• [Task description]:
Among the lines below, keep only those from the one containing "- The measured" through the one containing "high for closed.", and reproduce them exactly.

• [Material for this task]:
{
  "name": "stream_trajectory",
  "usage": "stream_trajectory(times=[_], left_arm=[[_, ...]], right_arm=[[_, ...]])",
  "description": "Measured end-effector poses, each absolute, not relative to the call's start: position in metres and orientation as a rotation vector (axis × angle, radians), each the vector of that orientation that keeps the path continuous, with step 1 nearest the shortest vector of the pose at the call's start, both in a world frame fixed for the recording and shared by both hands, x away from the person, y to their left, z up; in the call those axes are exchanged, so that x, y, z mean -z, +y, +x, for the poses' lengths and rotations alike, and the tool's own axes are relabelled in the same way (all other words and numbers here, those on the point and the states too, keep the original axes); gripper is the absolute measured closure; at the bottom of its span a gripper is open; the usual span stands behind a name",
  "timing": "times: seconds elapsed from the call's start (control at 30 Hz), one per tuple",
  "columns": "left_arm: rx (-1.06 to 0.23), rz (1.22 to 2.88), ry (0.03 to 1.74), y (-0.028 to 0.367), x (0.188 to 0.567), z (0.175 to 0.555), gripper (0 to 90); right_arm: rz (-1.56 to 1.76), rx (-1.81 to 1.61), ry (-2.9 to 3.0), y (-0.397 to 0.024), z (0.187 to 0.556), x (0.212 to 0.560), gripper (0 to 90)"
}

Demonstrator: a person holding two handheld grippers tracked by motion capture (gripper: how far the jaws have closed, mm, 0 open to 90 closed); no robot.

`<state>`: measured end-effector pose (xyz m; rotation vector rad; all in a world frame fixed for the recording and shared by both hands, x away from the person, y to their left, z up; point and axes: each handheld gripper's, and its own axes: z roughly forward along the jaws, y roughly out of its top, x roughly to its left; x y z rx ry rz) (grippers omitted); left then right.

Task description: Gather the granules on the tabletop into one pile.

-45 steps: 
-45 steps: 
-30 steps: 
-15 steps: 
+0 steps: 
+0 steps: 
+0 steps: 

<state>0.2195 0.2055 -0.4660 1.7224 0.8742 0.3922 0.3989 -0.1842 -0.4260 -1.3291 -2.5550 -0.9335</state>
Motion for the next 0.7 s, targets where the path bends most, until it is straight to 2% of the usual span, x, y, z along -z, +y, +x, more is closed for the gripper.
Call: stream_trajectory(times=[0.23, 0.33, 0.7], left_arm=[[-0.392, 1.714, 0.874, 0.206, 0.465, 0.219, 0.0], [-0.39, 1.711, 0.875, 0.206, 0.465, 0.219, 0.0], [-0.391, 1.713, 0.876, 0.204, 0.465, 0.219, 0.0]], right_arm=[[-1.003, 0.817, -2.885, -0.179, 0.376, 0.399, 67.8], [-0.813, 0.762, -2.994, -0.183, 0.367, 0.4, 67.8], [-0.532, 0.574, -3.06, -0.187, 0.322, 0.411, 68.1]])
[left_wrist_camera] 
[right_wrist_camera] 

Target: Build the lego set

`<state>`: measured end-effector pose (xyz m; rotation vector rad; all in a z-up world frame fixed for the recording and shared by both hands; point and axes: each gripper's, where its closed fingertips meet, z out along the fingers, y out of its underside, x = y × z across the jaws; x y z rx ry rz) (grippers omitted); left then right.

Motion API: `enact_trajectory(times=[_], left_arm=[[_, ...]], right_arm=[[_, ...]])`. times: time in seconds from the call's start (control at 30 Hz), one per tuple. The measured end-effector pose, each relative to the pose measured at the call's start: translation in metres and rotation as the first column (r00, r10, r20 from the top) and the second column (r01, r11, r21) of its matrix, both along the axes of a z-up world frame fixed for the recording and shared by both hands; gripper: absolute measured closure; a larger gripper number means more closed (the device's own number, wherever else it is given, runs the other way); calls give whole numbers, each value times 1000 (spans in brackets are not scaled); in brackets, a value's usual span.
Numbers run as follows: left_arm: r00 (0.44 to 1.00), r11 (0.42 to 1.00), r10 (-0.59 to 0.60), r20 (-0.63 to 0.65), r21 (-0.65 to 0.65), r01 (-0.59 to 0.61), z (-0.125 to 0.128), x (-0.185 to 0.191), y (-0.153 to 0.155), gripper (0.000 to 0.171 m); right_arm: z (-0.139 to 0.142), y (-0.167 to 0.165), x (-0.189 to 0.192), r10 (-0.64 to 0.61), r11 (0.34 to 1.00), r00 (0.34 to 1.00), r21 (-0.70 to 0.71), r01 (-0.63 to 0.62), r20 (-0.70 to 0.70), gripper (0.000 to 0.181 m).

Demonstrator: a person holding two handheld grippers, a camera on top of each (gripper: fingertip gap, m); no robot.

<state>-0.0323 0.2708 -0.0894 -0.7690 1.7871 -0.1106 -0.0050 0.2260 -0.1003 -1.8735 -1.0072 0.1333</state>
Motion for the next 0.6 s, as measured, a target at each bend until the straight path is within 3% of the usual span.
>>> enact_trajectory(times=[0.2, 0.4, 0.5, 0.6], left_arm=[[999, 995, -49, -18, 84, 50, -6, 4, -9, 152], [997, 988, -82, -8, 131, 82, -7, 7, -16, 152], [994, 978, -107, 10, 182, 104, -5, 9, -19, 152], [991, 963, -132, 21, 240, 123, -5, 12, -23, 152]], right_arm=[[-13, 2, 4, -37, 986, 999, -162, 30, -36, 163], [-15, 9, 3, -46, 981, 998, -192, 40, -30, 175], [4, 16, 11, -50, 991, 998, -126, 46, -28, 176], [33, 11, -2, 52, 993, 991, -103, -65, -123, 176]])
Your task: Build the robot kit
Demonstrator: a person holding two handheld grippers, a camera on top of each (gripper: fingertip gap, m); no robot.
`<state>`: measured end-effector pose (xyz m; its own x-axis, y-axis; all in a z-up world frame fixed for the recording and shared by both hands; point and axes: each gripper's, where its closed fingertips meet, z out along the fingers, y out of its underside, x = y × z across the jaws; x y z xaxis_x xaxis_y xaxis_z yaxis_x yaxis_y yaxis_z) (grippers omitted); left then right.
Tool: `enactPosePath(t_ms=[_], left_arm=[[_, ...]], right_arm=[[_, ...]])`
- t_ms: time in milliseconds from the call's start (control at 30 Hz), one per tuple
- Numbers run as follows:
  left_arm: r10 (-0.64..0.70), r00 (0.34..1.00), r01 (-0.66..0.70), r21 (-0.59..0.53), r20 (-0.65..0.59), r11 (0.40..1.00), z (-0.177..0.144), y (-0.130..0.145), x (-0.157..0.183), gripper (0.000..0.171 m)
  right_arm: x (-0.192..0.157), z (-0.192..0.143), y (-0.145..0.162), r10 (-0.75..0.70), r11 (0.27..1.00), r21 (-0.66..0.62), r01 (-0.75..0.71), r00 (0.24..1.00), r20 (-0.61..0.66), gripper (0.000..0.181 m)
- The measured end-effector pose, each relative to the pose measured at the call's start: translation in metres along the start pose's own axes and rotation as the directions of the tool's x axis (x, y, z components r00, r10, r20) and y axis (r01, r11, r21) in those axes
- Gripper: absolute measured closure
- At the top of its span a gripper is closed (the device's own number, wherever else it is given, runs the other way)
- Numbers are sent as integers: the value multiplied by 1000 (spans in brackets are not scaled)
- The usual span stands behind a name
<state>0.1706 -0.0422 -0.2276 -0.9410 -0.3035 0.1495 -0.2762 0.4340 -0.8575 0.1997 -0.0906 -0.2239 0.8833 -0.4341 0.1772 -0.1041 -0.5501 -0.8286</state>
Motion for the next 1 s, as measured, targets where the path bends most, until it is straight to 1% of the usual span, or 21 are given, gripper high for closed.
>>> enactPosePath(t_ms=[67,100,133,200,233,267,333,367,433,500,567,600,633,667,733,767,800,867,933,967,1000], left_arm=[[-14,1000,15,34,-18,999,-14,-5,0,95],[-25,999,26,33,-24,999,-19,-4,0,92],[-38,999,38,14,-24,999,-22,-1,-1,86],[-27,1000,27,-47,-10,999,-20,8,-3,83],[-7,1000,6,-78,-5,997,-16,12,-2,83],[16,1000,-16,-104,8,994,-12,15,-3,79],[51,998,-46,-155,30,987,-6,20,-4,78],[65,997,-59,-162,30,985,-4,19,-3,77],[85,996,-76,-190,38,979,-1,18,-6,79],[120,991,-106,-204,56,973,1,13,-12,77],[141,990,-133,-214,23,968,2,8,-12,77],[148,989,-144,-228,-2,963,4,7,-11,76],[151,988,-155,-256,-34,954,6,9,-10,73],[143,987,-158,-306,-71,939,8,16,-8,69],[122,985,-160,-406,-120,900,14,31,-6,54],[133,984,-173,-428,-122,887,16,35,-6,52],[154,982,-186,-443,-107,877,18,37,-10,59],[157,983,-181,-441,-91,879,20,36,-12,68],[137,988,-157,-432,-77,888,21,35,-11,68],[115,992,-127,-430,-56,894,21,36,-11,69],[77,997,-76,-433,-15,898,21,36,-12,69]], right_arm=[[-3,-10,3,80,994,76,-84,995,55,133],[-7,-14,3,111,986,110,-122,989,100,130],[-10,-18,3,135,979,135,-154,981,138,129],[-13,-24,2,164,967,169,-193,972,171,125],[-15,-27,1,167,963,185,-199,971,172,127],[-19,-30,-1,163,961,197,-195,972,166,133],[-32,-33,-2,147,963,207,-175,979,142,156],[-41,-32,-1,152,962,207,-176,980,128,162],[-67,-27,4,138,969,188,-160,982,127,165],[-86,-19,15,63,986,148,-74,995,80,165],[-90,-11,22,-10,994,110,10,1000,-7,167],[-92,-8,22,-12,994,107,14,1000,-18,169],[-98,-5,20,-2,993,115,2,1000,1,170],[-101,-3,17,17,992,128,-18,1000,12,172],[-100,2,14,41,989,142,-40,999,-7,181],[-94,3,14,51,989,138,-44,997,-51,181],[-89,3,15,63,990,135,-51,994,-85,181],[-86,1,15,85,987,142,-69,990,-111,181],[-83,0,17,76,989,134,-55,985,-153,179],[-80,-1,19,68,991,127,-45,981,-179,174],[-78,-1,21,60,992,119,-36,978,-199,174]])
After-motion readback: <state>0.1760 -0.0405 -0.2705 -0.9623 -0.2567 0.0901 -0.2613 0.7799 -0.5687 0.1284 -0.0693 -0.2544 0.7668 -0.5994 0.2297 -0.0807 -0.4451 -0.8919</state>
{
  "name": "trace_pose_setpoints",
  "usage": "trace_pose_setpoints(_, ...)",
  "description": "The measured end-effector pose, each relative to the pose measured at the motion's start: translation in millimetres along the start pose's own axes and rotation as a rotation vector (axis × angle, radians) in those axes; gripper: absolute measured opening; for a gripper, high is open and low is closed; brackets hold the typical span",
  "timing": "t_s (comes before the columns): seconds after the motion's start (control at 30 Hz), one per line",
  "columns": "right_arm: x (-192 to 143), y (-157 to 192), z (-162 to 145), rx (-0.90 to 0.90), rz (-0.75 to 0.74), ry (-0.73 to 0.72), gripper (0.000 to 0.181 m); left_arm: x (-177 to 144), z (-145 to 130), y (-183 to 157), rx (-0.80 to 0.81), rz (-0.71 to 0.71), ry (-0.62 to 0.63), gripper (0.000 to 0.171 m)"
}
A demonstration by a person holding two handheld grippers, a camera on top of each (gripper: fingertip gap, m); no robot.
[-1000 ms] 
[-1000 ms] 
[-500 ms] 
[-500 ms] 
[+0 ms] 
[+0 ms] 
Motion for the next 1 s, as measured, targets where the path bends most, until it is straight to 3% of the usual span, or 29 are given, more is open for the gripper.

• [Answer for this exercise]:
- The measured end-effector pose, each relative to the pose measured at the call's start: translation in metres along the start pose's own axes and rotation as the directions of the tool's x axis (x, y, z components r00, r10, r20) and y axis (r01, r11, r21) in those axes
- Gripper: absolute measured closure
- At the top of its span a gripper is closed (the device's own number, wherever else it is given, runs the other way)
- Numbers are sent as integers: the value multiplied by 1000 (spans in brackets are not scaled)
- The usual span stands behind a name
<state>0.1706 -0.0422 -0.2276 -0.9410 -0.3035 0.1495 -0.2762 0.4340 -0.8575 0.1997 -0.0906 -0.2239 0.8833 -0.4341 0.1772 -0.1041 -0.5501 -0.8286</state>
Motion for the next 1 s, as measured, targets where the path bends most, until it is straight to 1% of the usual span, or 21 are given, gripper high for closed.

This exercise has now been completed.